In in vivo -interaction studies, mirtazapine did not influence the pharmacokinetics of risperidone or paroxetine (CYP2D6 substrate), carbamazepine (CYP3A4 substrate), amitriptyline and cimetidine.

Paediatric population

Interaction studies have only been performed in adults.

4.6 Fertility, pregnancy and lactation

Pregnancy

Limited data of the use of mirtazapine in pregnant women do not indicate an increased risk for congenital malformations. Studies in animals have not shown any teratogenic effect or reproductive toxicity of clinical relevance, however developmental toxicity has been observed (see 5.3 Preclinical safety data).

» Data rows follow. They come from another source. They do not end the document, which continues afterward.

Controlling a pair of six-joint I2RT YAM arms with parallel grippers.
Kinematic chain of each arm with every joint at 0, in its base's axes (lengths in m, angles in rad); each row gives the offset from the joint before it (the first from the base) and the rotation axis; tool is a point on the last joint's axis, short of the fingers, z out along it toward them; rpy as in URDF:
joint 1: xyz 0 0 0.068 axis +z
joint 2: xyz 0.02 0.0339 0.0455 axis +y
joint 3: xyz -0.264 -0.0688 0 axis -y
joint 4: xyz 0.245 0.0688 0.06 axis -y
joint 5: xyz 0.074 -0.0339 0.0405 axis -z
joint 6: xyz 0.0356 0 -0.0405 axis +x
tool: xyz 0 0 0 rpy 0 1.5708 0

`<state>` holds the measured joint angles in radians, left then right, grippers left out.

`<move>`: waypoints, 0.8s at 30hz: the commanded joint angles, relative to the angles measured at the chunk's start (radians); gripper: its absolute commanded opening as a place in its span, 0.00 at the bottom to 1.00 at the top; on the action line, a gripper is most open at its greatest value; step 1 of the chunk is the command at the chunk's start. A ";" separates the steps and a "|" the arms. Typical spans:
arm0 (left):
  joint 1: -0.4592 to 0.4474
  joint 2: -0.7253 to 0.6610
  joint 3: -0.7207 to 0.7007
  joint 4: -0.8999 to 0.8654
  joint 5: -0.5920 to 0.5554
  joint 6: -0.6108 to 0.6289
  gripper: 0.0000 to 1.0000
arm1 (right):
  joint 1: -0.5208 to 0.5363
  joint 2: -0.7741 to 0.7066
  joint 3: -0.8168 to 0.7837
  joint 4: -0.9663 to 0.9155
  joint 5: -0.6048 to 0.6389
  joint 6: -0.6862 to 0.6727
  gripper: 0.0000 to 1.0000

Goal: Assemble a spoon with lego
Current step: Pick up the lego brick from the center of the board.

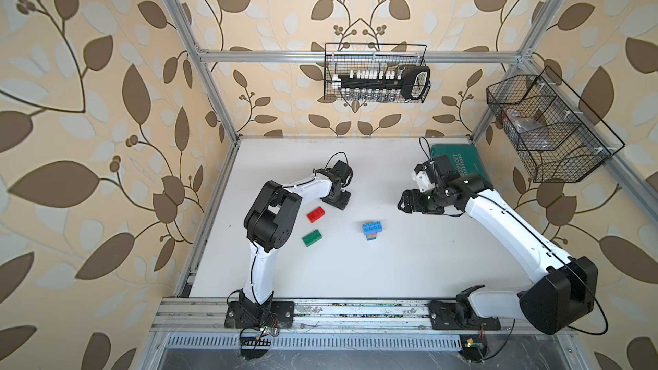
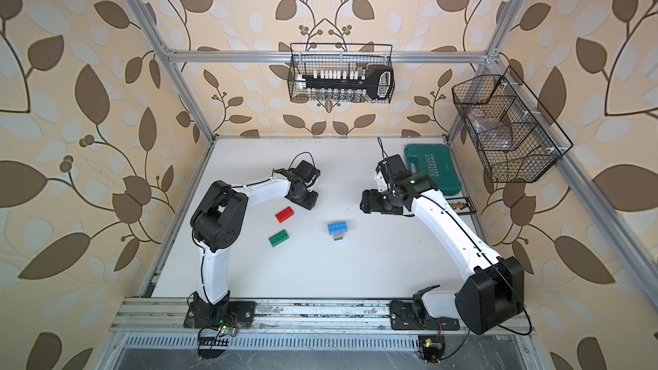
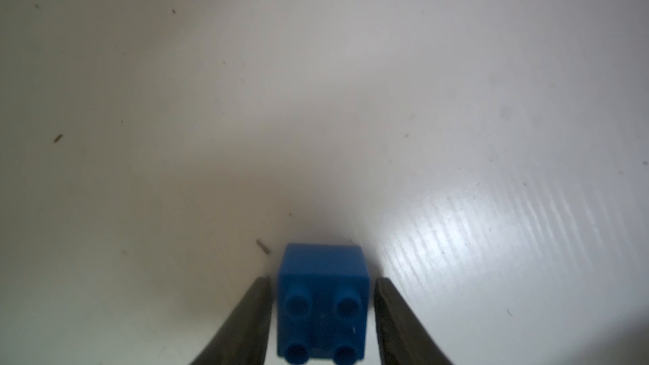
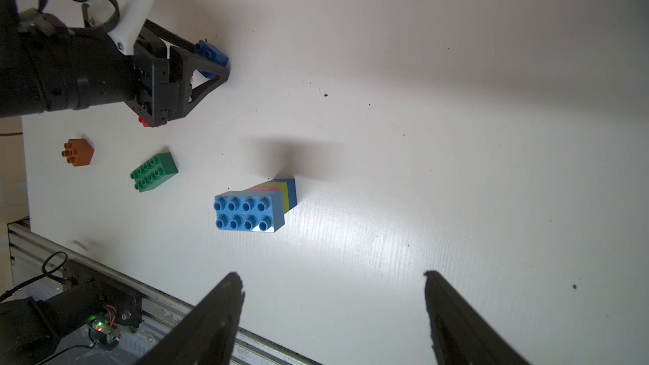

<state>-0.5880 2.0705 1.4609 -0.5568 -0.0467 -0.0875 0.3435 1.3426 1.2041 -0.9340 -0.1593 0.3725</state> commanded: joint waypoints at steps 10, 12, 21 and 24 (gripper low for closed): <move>0.014 0.051 0.047 -0.157 0.051 0.026 0.51 | -0.009 -0.024 -0.025 0.004 -0.019 -0.014 0.80; 0.014 0.052 0.052 -0.148 0.047 0.015 0.51 | -0.009 -0.023 -0.020 0.000 -0.019 -0.015 0.80; 0.017 0.108 0.135 -0.160 0.034 0.020 0.51 | -0.012 -0.020 -0.014 -0.004 -0.016 -0.018 0.80; 0.016 0.120 0.150 -0.169 0.031 0.026 0.49 | -0.016 -0.020 -0.014 -0.006 -0.017 -0.021 0.80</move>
<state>-0.5816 2.1479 1.6024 -0.6800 -0.0250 -0.0601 0.3336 1.3346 1.1999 -0.9318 -0.1658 0.3649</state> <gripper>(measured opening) 0.496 0.803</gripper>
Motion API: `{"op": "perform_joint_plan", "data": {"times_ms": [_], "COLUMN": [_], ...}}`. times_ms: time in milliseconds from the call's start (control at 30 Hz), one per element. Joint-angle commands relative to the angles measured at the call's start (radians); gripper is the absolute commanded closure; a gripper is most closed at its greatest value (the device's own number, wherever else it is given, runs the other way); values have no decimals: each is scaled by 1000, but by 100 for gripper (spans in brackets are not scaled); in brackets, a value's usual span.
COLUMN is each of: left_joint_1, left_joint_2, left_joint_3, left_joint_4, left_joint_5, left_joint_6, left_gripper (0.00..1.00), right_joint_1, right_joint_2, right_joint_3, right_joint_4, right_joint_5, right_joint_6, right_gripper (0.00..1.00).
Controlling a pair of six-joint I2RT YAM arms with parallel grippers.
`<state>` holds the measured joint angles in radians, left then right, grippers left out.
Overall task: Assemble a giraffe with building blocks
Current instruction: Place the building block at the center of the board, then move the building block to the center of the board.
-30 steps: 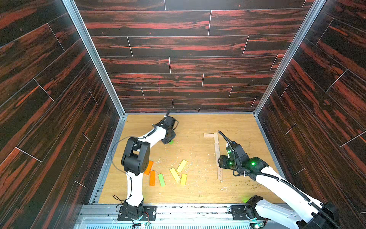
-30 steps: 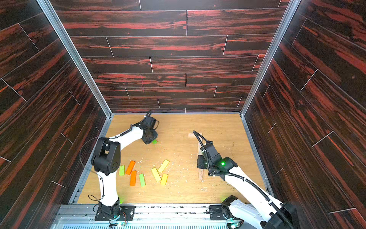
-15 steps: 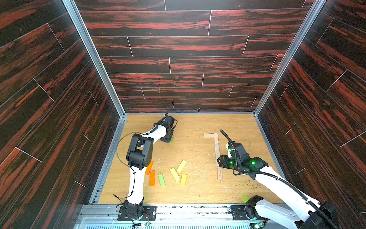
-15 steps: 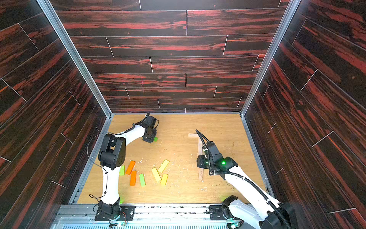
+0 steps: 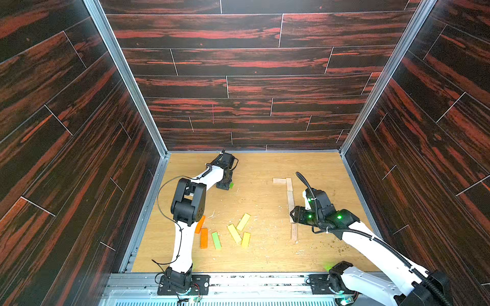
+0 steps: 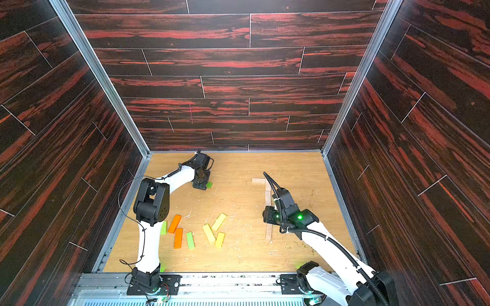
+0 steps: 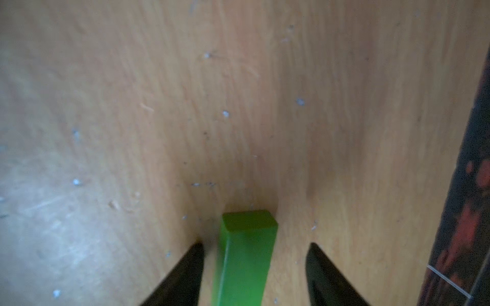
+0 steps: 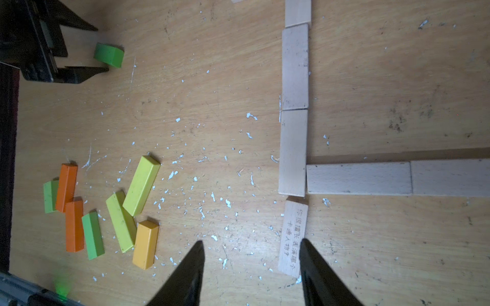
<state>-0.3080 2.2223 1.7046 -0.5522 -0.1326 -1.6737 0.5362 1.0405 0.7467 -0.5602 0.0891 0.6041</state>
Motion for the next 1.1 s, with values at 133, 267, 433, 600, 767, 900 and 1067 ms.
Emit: {"op": "perform_joint_plan", "data": {"times_ms": [133, 267, 433, 600, 767, 900, 1067], "left_joint_1": [-9, -22, -37, -40, -101, -216, -347], "left_joint_2": [-192, -373, -631, -847, -924, -868, -701], "left_joint_3": [-92, -134, -255, -479, -622, -678, -625], "left_joint_4": [25, 14, -54, -54, -76, -39, -33], "left_joint_5": [-12, -51, -75, -6, 111, 178, 203], "left_joint_6": [41, 169, 425, 652, 859, 956, 1032], "left_gripper": [19, 16, 16, 20, 22, 22, 19], "right_joint_1": [-3, 29, 157, 298, 368, 372, 372], "right_joint_2": [10, 41, 128, 235, 286, 260, 213], "right_joint_3": [22, 51, 106, 157, 174, 157, 150], "right_joint_4": [-24, -27, -15, 29, 56, 33, -34], "right_joint_5": [-25, -8, 67, 98, 105, 145, 206], "right_joint_6": [-4, 20, 75, 144, 195, 206, 197], "right_gripper": [43, 44, 44, 44, 44, 44, 44]}}
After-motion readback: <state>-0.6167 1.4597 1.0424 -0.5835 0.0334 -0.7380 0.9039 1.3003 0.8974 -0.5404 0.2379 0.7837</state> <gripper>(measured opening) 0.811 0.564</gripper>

Epidemiological data have suggested that the use of SSRIs in pregnancy, particularly in late pregnancy, may increase the risk of persistent pulmonary hypertension in the newborn (PPHN). Although no studies have investigated the association of PPHN to mirtazapine treatment, this potential risk cannot be ruled out taking into account the related mechanism of action (increase in serotonin concentrations).

Caution should be exercised when prescribing to pregnant women. If Mirtazapine is used until, or shortly before birth, postnatal monitoring of the newborn is recommended to account for possible discontinuation effects.

Breast-feeding

Animal studies and limited human data have shown excretion of mirtazapine in breast milk only in very small amounts. A decision on whether to continue/discontinue breast-feeding or to continue/discontinue therapy with Mirtazapine should be made taking into account the benefit of breastfeeding to the child and the benefit of Mirtazapine therapy to the woman.

Fertility

Non-clinical reproductive toxicity studies in animals did not show any effect on Fertility.

4.7 Effects on ability to drive and use machines

Mirtazapine has minor or moderate influence on the ability to drive and use machines. Mirtazapine may impair concentration and alertness, especially in the beginning of treatment. This should be considered before engaging in tasks requiring special alertness and concentration, such as driving and operating dangerous machines.

4.8 Undesirable effects

Depressed patients display a number of signs and symptoms associated with the illness itself. It is therefore sometimes difficult to ascertain which symptoms are a result of the illness itself and which are a result of mirtazapine treatment.

Summary of safety profile

The most commonly reported adverse reactions, occurring in more than 5 % of patients treated with Mirtazapine in randomised placebo-controlled trials (see below) are somnolence, sedation, dry mouth, weight increased, increase in appetite, dizziness and fatigue.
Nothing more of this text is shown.